(Task to carry out): Exactly those lines running from the one containing "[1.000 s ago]" to the end of the material are to be printed, and no others.

▬▬▬▬▬▬▬▬▬▬

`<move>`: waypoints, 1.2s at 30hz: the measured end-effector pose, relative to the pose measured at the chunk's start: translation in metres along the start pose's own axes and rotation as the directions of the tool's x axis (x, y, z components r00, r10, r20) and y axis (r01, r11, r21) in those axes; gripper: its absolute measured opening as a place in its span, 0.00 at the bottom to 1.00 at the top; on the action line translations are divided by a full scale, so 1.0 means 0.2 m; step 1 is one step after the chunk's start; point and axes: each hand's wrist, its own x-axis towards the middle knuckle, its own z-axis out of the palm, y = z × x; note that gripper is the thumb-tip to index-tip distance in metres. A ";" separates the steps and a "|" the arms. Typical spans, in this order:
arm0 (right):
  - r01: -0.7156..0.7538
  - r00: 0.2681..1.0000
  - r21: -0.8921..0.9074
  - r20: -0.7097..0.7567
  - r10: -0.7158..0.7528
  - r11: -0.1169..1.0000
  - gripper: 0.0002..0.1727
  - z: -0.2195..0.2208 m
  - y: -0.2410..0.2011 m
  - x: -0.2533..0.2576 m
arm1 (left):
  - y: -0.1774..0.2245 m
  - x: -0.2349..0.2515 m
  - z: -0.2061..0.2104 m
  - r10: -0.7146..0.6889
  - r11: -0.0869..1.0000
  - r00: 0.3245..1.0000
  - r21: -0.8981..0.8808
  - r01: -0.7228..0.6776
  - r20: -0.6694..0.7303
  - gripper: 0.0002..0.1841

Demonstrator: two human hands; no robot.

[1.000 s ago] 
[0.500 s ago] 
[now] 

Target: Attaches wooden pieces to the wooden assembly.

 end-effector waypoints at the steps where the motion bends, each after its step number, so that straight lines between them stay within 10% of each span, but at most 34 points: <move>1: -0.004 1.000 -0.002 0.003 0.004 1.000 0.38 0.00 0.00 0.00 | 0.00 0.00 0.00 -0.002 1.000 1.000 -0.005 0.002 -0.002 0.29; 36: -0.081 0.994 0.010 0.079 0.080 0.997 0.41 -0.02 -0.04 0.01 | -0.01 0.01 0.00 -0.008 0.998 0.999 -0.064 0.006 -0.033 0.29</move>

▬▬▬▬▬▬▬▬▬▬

(Result of the task):
[1.000 s ago] 
[0.500 s ago] 
[now] 

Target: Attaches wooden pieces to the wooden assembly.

 end-effector waypoints at the steps where the motion bends, each after its step number, so that straight lines between them stay within 10% of each span, but at most 34 points: <move>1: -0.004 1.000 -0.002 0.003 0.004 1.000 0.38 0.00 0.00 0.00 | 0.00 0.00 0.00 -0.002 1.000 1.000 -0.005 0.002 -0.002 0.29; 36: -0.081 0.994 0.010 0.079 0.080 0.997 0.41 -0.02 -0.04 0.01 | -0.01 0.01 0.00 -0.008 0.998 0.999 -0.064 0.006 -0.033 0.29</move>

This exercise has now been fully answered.